+++ SUPPLIED MATERIAL +++

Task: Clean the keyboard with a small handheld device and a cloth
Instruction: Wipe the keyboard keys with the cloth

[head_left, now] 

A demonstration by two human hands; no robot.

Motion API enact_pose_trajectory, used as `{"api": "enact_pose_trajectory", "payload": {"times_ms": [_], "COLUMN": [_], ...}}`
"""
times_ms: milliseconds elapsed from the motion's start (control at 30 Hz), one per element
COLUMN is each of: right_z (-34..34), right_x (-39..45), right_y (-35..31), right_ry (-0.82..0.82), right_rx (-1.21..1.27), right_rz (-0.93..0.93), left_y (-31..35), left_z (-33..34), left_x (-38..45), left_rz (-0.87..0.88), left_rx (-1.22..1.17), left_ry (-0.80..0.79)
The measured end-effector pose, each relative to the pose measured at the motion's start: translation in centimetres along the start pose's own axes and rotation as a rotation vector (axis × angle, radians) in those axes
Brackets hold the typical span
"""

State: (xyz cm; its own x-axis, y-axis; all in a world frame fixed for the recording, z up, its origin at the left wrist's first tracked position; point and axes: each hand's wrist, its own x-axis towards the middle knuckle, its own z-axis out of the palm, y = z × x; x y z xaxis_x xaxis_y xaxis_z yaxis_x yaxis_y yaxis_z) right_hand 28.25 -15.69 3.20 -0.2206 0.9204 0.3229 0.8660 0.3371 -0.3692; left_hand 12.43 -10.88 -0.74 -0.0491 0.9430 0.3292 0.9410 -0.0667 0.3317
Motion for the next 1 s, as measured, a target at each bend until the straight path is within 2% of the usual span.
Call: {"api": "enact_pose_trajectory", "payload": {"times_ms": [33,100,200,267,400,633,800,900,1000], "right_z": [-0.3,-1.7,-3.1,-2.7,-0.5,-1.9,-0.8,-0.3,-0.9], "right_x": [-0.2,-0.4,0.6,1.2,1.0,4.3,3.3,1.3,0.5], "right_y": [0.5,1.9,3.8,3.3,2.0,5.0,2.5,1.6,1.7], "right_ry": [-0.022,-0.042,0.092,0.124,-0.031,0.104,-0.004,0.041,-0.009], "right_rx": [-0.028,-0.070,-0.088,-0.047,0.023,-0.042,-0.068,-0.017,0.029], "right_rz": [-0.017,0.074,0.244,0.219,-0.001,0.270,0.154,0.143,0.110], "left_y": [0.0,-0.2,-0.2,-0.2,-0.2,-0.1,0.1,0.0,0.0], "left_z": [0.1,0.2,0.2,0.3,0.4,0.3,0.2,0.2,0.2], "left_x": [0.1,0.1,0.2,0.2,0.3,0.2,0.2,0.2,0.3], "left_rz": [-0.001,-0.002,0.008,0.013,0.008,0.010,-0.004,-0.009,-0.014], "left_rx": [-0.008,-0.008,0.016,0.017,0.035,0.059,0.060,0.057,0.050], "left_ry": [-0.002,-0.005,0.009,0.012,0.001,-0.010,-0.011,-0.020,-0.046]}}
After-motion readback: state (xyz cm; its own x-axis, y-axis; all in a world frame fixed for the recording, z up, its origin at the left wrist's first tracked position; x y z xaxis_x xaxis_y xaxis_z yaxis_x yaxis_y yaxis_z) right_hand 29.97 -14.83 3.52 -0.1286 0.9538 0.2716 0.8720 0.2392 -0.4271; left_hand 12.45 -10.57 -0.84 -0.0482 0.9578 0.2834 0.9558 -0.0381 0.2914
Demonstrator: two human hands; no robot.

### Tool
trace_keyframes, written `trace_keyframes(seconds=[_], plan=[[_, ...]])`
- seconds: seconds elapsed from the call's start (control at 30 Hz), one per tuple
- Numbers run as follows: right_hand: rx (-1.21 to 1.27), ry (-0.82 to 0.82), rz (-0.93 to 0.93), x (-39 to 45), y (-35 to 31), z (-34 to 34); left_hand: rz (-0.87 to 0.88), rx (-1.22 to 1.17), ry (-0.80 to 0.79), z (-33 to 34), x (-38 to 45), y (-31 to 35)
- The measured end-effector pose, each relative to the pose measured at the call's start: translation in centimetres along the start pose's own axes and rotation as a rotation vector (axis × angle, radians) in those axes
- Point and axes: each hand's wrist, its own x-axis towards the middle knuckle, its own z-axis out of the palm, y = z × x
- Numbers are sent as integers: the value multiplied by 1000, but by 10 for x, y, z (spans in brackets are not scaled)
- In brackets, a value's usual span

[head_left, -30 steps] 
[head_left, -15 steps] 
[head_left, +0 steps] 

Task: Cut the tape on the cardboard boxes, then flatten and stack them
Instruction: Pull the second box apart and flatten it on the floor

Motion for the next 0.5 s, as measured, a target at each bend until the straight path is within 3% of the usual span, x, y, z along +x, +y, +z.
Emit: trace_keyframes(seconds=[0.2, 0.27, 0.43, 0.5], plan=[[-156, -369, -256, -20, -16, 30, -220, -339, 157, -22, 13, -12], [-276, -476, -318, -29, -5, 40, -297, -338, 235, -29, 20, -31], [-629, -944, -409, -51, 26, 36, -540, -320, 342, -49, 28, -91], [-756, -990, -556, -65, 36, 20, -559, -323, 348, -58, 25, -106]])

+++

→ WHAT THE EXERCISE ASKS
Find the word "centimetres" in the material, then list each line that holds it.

→ SOLVED EXERCISE
The measured end-effector pose, each relative to the pose measured at the motion's start: translation in centimetres along the start pose's own axes and rotation as a rotation vector (axis × angle, radians) in those axes
- The measured end-effector pose, each relative to the pose measured at the call's start: translation in centimetres along the start pose's own axes and rotation as a rotation vector (axis × angle, radians) in those axes

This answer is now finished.